- [What the task requires]: Repeat only the lines below from the one containing "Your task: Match" through the one containing "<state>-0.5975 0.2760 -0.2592", inclusive, exactly as written.
==================================================
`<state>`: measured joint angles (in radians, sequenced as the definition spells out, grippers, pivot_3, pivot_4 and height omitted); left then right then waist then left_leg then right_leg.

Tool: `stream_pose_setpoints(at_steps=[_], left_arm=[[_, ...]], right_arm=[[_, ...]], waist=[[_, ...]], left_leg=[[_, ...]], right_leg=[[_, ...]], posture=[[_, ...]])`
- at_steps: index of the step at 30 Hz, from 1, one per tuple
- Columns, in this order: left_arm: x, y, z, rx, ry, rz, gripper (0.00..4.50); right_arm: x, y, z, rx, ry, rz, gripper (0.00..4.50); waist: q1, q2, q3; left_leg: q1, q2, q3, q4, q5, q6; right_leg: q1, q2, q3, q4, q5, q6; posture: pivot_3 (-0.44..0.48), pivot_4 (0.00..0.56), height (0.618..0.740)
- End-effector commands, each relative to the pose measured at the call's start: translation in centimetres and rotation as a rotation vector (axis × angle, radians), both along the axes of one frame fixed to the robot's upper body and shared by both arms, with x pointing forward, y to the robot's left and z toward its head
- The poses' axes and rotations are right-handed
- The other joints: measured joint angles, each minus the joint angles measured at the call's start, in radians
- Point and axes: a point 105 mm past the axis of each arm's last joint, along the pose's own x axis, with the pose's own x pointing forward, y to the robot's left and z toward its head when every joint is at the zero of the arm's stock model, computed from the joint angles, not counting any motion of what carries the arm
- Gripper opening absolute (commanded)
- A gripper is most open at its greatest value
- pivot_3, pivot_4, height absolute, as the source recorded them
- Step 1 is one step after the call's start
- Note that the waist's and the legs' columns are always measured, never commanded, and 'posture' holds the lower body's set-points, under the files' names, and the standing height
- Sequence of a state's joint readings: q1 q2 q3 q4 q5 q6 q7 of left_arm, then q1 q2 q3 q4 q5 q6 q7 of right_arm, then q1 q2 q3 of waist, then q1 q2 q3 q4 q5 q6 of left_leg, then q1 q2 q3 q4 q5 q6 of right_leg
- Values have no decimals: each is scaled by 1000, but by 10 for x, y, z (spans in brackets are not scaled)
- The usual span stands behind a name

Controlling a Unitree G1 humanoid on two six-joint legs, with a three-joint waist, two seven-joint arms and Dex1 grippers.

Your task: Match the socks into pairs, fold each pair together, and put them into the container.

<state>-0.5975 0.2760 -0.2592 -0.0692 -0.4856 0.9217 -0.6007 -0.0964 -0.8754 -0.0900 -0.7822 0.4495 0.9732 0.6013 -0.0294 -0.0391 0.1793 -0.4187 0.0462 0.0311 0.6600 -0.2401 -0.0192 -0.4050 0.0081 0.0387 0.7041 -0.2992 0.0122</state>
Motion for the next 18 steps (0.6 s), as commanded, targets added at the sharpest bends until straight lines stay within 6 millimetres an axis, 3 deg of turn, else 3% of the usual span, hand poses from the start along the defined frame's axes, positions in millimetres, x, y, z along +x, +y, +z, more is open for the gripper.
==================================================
- [Answer space]:
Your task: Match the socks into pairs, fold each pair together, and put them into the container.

<state>-0.5975 0.2760 -0.2592 -0.0692 -0.4856 0.9217 -0.6007 -0.0964 -0.8754 -0.0900 -0.7822 0.4495 0.9732 0.6013 -0.0294 -0.0391 0.1793 -0.4187 0.0462 0.0311 0.6600 -0.2401 -0.0192 -0.4050 0.0081 0.0387 0.7041 -0.2992 0.0122</state>

With this, the answer is finished.